Los amantes de AMLO insisten en que el caudillo realmente se preocupa por combatir la corrupción y la pobreza, dos temas sumamente trascendentes, pero no se ve cómo lo harán, primero, su gabinete está plagado de corruptos y, segundo, con dádivas se podrá paliar la pobreza, pero no acabar con ella. No funcionará y no habrá dinero que alcance para cumplir esta ilusión.

Los que aman al presidente, su partido y el presidente mismo se han dedicado a dividir a la gente: o estás conmigo o estás contra mí. No hay de otra sopa, cuando lo que en verdad queremos millones de mexicanos es estar unidos en torno a un solo proyecto de nación, mismo que no han sabido dar a conocer los que trabajan para lo que llaman la Cuarta Transformación de México. No hay claridad en la visión del país que queremos construir, y si lo que realmente quieren, que eso es lo que creemos muchos, quizá por mala comunicación, también, es hacer del nuestro un país comunista, una Venezuela cualquiera, no podrán y esto se saldrá de control. Y todo por la mala comunicación que ha mostrado tener el gobierno de la república lo que lo menos que ha generado es odio en millones de personas.

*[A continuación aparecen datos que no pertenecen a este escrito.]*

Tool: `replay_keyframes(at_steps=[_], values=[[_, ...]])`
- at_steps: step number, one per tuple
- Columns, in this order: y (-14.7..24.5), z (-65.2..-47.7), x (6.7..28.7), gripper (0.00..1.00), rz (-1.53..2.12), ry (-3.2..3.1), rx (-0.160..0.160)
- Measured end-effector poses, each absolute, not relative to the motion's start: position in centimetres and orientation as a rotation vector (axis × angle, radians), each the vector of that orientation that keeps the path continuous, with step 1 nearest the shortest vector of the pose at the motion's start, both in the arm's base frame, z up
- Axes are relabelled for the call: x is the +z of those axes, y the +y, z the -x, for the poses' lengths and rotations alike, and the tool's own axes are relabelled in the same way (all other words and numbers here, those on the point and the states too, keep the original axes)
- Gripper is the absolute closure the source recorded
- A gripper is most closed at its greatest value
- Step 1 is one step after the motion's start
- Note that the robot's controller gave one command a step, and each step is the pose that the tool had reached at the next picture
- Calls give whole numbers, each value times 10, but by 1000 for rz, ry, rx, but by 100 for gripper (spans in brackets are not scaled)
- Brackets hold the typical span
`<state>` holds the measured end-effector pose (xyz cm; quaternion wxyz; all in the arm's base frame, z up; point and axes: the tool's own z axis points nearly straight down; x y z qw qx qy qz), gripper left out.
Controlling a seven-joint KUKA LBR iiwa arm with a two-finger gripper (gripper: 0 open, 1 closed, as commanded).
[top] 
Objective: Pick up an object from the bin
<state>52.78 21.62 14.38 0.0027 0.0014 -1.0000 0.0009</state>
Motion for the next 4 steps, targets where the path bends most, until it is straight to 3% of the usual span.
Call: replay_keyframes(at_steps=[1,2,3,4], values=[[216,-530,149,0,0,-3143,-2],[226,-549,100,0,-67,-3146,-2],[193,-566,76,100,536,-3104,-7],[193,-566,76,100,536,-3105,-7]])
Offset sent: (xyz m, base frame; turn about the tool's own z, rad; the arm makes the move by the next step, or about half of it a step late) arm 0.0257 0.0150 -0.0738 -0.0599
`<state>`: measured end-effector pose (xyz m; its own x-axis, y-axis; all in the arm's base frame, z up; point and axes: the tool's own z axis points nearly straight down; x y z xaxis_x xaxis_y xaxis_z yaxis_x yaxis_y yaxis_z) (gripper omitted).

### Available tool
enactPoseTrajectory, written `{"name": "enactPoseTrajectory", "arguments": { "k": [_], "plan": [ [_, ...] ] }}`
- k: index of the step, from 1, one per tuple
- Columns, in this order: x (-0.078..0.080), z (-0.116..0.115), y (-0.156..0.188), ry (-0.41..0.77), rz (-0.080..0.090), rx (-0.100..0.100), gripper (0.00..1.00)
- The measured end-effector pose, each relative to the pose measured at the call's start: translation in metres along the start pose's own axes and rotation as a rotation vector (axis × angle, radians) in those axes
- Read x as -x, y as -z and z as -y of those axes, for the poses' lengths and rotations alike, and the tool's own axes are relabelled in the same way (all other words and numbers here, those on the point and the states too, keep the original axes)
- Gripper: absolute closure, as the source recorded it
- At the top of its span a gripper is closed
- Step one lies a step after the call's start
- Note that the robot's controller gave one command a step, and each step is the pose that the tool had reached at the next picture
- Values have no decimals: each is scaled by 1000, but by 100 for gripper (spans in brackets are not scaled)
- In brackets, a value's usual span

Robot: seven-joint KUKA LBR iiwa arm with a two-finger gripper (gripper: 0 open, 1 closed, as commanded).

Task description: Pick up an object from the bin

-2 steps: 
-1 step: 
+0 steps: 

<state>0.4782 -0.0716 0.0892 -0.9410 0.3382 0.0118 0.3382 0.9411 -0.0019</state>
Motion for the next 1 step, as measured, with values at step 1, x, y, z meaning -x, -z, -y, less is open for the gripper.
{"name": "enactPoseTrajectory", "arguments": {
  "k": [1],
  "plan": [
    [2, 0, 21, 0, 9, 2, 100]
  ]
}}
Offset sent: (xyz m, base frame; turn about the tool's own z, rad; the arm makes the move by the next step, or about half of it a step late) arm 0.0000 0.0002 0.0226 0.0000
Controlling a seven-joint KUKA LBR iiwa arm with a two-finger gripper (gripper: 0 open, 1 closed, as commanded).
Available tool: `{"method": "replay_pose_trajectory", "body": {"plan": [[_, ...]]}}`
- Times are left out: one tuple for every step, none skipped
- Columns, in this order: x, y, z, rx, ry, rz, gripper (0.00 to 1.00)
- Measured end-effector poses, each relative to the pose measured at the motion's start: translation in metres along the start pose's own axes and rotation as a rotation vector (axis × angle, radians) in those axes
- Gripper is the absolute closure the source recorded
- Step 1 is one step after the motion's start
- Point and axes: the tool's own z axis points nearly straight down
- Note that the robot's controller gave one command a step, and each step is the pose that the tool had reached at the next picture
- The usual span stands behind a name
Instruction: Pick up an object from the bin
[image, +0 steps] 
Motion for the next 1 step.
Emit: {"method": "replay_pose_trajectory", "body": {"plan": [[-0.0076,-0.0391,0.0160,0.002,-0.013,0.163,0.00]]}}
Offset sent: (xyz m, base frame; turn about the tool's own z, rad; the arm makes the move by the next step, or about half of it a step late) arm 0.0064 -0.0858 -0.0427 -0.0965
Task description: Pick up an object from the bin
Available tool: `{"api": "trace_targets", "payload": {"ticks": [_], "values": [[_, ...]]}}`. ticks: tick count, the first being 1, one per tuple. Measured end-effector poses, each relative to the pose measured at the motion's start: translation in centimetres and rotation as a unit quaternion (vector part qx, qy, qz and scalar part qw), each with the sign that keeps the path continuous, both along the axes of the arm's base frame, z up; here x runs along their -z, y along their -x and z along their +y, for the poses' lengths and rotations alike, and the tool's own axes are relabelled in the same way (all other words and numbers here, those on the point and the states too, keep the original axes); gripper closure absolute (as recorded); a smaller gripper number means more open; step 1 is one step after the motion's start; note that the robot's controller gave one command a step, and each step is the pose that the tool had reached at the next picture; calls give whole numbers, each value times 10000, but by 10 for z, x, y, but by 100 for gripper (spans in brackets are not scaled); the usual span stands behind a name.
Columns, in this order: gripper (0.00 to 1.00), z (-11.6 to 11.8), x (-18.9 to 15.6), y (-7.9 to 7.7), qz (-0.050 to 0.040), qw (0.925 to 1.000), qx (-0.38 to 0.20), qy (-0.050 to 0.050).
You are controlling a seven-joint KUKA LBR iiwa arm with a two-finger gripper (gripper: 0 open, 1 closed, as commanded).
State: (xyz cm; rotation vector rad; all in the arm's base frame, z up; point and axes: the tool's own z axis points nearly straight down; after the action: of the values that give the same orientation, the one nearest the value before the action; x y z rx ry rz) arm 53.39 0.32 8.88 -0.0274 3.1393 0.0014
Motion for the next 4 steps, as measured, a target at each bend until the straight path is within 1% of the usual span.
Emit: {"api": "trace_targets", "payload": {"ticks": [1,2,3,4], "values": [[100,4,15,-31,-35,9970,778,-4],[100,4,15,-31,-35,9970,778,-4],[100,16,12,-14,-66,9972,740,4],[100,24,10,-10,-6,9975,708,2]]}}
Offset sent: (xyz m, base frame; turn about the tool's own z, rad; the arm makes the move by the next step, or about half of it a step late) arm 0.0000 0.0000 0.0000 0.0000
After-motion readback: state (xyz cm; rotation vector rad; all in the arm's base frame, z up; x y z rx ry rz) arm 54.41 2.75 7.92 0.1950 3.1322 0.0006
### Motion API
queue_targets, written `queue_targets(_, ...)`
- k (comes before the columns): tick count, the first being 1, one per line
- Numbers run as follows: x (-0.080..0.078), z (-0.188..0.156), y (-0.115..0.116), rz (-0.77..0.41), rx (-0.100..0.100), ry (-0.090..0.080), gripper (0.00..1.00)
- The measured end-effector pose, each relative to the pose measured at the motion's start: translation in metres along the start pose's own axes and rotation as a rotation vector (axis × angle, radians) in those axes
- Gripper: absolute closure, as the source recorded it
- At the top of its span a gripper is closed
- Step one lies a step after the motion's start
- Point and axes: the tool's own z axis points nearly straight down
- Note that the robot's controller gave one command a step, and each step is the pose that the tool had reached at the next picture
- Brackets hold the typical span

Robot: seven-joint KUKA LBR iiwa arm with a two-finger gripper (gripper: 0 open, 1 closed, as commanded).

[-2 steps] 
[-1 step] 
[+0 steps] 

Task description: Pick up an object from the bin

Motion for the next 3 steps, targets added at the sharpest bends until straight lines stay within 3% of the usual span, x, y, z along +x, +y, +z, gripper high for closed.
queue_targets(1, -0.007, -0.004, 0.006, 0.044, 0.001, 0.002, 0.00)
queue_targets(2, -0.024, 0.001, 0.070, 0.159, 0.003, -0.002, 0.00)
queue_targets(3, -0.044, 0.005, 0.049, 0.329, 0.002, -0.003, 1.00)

Al respecto hay una frase muy sencilla, que más bien parece un juego de palabras pero que aclara el panorama, en política se trata de saber hacer y hacer saber. Son elementos claves que están fallando, y creo que esto se debe al papel que juega el que debe ser el líder, de que única verdad que hay y que cuenta es la mía, y eso es un error garrafal.

Por lo que a mi humilde opinión respecta, me parece que no han sabido hacer mucho menos van a poder hacer saber al pueblo el camino y los avances obtenidos en el proceso de mejoras en nuestra calidad de vida, sino para todos, al menos para la mayoría. Sin duda López Obrador llegó al gobierno en muy mal momento por las razones que todos sabemos, y veo casi imposible que pueda adaptarse a los grandes cambios y desafíos que se están viviendo. Deseo de todo corazón que nos vaya bien, pero los buenos deseos o la esperanza no son suficientes para lograr al menos un gobierno aceptable.

En lo personal haré todo lo que esté a mi alcance para ser un buen ciudadano, respetaré a la autoridad, daré mi opinión, aunque no me la pidan y no les guste, y seguiré con el mazo dando y a Dios rogando por una patria justa, ordenada y generosa para todos.